Michael A. Johnson, 36, was charged with murder July 13 for allegedly shooting Charlotte Brown in the back with a 12-gauge shotgun.

And Michael W. Callahan, 27, was charged with one count of murder-domestic violence in the death of his 5-month-old daughter in August.

7. Downtown development moves forward

City and county officials began making progress in 2010 in their $120 million downtown redevelopment project.

In January, the Malcolm Bryant Corp. was selected to build the signature hotel -- a $20 million, 150-room Hampton Inn & Suites.

That same month, a steering committee was created to oversee the planning, development and construction of a downtown convention center.

By the end of the year, the committee had selected an architect and recommended hiring a private management firm to operate the facility.

And work on the new river wall along the downtown riverfront was nearing completion.

Sites for the hotel and convention center were selected in 2010.

The hotel is scheduled to be built where the old jail was once located on St. Elizabeth Street, and the convention center will be where the main tower of the Executive Inn Rivermont once stood.

8. 3G comes to Owensboro

After years of waiting and frustration, the Owensboro region finally received AT&T's 3G broadband network in December.

The service was praised by economic development officials as a key to regional job growth in an information-dependent economy.

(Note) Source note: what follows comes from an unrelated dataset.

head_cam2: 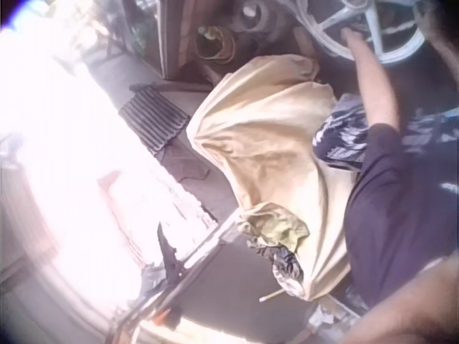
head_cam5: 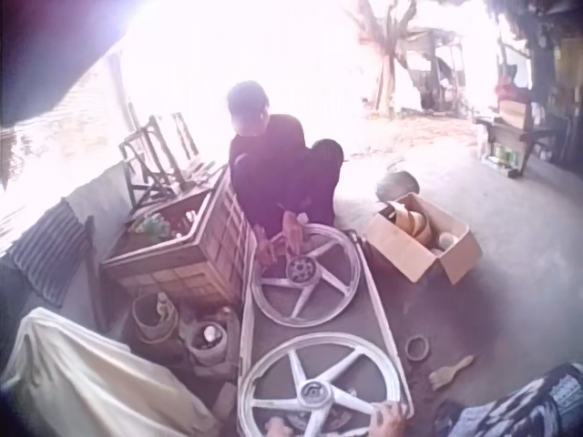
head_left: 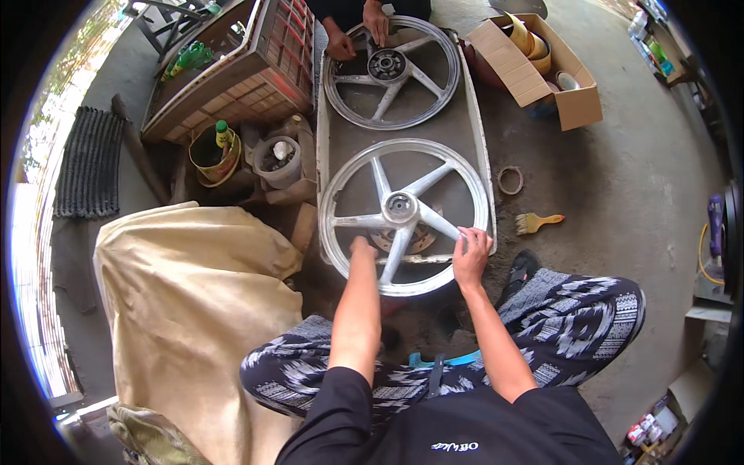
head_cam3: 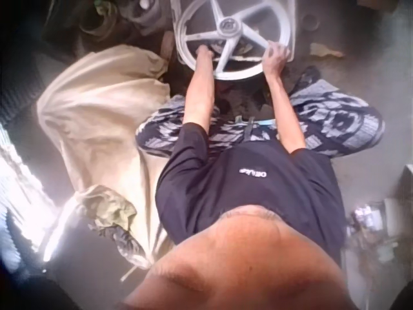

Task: The person sands a motorcycle wheel rim by hand using a piece of sandpaper, rotating the wheel in a tray to reach different sections.

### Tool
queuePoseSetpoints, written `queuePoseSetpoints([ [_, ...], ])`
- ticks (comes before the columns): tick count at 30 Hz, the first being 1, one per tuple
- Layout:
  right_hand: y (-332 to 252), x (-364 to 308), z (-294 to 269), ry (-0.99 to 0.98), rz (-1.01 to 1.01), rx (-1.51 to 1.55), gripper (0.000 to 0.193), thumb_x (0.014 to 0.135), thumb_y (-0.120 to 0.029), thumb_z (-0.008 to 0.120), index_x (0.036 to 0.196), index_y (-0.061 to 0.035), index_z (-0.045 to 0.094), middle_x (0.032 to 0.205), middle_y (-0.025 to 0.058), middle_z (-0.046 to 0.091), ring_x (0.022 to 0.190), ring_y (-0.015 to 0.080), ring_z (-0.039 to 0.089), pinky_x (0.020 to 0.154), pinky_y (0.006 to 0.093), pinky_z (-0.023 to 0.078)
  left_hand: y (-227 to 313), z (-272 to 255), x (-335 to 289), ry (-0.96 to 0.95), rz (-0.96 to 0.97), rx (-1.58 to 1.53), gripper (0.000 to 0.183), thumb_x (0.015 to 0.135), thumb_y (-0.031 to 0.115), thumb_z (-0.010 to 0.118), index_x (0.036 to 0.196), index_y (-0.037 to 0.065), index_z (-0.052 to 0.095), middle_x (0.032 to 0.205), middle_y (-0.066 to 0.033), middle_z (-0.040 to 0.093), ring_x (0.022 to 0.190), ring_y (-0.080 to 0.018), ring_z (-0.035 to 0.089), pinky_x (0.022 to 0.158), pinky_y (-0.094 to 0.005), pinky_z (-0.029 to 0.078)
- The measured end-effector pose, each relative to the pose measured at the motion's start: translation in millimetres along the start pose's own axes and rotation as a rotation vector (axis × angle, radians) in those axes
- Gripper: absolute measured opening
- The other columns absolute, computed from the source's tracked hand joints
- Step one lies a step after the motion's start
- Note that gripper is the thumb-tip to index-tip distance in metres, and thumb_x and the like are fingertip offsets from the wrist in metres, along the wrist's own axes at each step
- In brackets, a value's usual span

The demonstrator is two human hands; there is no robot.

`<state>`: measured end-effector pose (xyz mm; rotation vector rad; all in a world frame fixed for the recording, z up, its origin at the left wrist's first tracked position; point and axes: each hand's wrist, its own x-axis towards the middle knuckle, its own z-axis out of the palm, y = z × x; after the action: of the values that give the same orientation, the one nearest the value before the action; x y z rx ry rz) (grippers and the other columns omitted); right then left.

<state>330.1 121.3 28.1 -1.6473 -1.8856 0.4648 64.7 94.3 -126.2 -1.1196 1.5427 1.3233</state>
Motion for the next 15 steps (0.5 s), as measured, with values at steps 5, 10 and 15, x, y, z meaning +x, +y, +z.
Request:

But local customers complained that AT&T offered the service in more than 370 metropolitan areas before it reached Owensboro.

9. Homelessness

In March, local homeless shelters reported they were having to turn away more than 100 people each month.

There was simply no more room, they said.

Daviess County Judge-Executive Reid Haire and Owensboro Mayor Ron Payne appointed a task force in May to study the issue.

Homeless people set up a tent city they called The Last Resort in a backyard on Walnut Street in June.

St. Benedict Joseph Homeless Shelter, which had only been open during the winter months, decided to open year-round.

But shelters are still overflowing this winter.

10. Election 2010

The November election not only shook up the federal government, it also brought significant change locally.

Both the Owensboro City Commission and Daviess Fiscal Court will have three new members this year.

For the first time, all four members of Fiscal Court live in the city. And for the first time, there's a Republican majority on the court.

And state Sen. David Boswell, who had served in various offices in state government for more than 30 years, was defeated by Republican challenger Joe Bowen for the 8th Senate District seat.

Honorable mention

The region's unemployment rate missed the top 10 by one vote. The closing of the General Electric Motors and HON plants, both of which had been strong employers for decades, missed by six votes.